While Reaganomics and the Republican administration's ability to govern may be the top consideration at the polls Nov. 2, another issue, judicial independence, looms in the background.
Not always so clear-cut, but often emotion-fraught, the question of restraining activism by the nation's judges has surfaced in several campaigns across the United States. It will be tested, at least in part, in California. It will almost certainly spill over into next year's Congress and very likely surface again in the 1984 presidential election.
Conservatives, particularly those tied with the New Right, are still smarting over the failure of the 97th Congress to pass legislation that would have reversed the US Supreme Court on abortion and strictly limited federal court jurisdiction on such issues as school busing and prayer in public schools.
The conservatives' targets were liberal judges who have taken activist roles in deciding cases involving these highly controversial social and moral issues - in essence making new laws rather than interpreting existing ones.
Some believe ''court stripping'' bills will resurface on Capitol Hill next year, particularly if the public indicates at the polls and elsewhere its continued chagrin with the courts.
Closely watched is next Tuesday's election in California. A group called Californians for Judicial Action has raised about $200,000 to defeat ''Jerry's judges'' - a trio of Gov. Edmund G. Brown Jr.'s state Supreme Court appointees who are accused of ''not being responsive to the majority of the people of California.'' In addition, a group led by Howard Jarvis, father of the Proposition 13 tax-limitation amendment, is circulating petitions to recall California Chief Justice Rose Bird in a special election next year.

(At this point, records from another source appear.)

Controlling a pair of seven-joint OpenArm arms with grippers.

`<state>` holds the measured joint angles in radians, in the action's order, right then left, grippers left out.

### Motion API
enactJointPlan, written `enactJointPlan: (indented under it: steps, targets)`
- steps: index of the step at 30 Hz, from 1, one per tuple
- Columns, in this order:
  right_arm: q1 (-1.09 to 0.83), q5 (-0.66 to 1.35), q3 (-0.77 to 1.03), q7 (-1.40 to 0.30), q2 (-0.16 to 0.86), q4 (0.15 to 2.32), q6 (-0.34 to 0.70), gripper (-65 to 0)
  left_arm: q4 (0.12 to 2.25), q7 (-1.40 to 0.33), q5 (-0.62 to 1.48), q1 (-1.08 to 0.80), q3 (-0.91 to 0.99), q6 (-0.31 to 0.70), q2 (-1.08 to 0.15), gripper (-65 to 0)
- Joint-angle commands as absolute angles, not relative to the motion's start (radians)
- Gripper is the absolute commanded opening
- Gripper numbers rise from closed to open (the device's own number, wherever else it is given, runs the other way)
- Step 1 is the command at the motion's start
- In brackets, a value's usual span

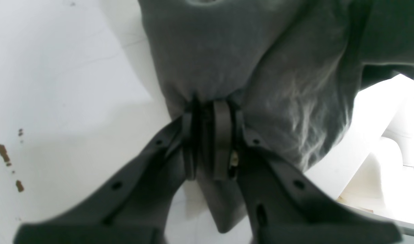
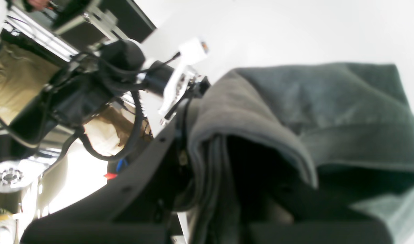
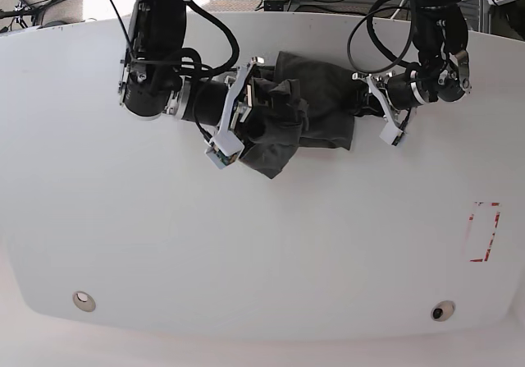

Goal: Fold the T-shirt properly
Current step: 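Fold the strip end with the right gripper over toward the left gripper, then press the folded bundle with the right gripper while the left gripper withdraws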

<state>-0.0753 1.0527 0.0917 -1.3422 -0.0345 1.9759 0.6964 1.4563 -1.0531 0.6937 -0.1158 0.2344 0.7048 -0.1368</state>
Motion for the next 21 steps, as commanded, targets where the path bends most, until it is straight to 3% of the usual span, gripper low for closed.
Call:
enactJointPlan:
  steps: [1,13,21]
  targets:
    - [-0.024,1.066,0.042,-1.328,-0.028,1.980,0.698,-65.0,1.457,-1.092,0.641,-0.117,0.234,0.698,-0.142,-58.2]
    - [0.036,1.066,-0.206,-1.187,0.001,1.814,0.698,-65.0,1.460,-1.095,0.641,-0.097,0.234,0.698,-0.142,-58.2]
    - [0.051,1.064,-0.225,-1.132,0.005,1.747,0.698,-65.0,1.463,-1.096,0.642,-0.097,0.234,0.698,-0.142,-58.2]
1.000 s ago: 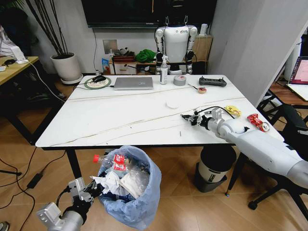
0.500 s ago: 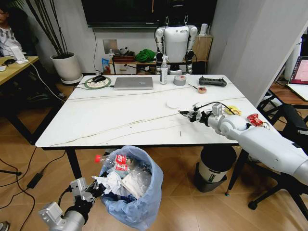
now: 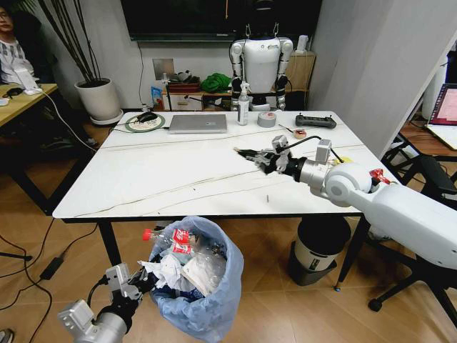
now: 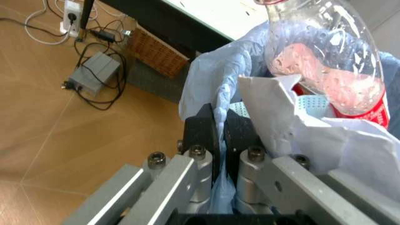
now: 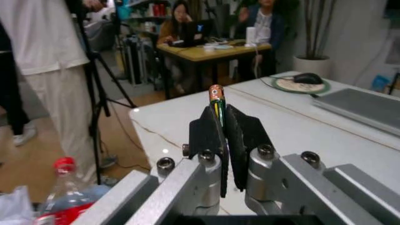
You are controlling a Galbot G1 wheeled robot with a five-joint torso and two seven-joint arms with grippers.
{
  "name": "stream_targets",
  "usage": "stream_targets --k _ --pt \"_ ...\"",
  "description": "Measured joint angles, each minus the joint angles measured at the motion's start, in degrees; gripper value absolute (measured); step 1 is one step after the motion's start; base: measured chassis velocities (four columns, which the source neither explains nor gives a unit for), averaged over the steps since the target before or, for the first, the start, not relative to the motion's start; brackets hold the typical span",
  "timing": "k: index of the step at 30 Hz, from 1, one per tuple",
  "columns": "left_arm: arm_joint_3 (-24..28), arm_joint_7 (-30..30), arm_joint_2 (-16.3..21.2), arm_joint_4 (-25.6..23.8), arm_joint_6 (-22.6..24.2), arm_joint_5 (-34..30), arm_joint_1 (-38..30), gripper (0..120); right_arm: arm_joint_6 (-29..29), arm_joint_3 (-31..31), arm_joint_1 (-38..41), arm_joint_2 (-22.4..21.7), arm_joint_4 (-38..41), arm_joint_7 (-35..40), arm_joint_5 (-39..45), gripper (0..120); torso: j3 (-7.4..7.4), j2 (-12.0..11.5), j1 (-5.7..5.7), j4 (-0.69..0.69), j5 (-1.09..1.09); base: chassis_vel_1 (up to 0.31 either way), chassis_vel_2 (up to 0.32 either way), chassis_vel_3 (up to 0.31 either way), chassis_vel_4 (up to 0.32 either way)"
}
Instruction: Pick up the trash bin and place the trash from the table into it.
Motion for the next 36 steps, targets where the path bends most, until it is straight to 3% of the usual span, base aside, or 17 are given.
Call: stream_targets --k 19,36 --pt "-0.4 0.0 -0.3 -0.6 0.0 -0.1 -0.2 0 6.1 -7.6 -0.1 -0.6 5.7 -7.9 -6.0 0 0.0 0.0 0.0 0.0 0.01 0.0 0.0 0.0 0.0" --pt "-0.5 0.0 -0.8 -1.0 0.1 -0.1 -0.2 0 8.0 -13.0 0.2 3.3 4.0 -10.7 -11.4 0 0.0 0.0 0.0 0.0 0.01 0.0 0.0 0.0 0.0"
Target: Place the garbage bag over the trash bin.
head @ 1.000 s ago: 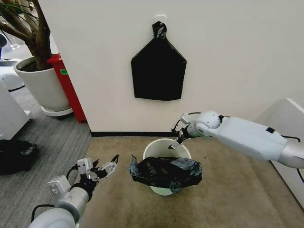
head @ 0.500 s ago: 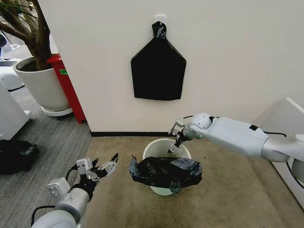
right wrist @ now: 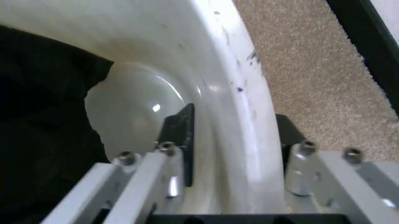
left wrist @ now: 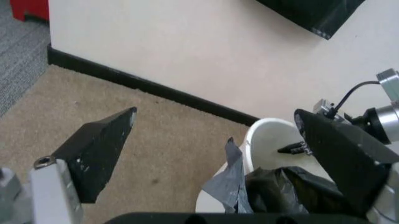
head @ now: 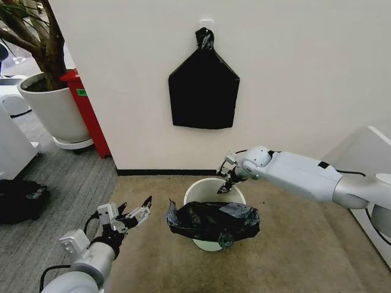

According to the Nov. 1 issue of The National Law Journal (TNLJ), lawyers and judges are alarmed about the possible impact of the California referendum, if it passes. They are also concerned about the New York gubernatorial campaign, in which Republican Lewis Lehrman is asking for a recall process for judges who are soft on crime. In Tennessee, a Memphis bar association has received complaints from some judicial candidates that a conservative court-monitoring group interviewed them. The candidates were asked not to reveal the nature of the questions or the identity of the questioners. One judicial aspirant, reports TNLJ, was asked if he would apply Christian principles in deciding cases.
In Alabama, an experienced black attorney serving as a state Supreme Court justice narrowly escaped primary defeat at the hands of a former public service commissioner and recent law school graduate who campaigned for ''less judiciary in our lives, not more.''
Disenchantment with the courts and the activist role of judges is not limited to the New Right. John Hart Ely, dean of Stanford's law school, strongly argues against judicial activism, which he says is favored by many of his academic colleagues.
''In a democracy,'' says Dean Ely, ''no elite's definition of what is right and good is entitled to any special deference.''
Early in this century, Ely notes ''something called 'liberty of contract' - which translated into the right not to pay your employees the minimum wage or to work them more than the maximum hours - was vigorously protected by the Supreme Court, although it is nowhere mentioned in the Constitution.
''The Burger court has created a modern counterpart of liberty of contract by constitutionally enshrining the right to have an abortion, although, that right, too, is nowhere mentioned in the document,'' Ely points out. He insists these things are the province of elected officials, not the courts.
While not directly disputing this legal interpretation, civil rights groups and those that oppose the New Right, stress that an independent judiciary is the only real check on the influence of vested interests on Congress.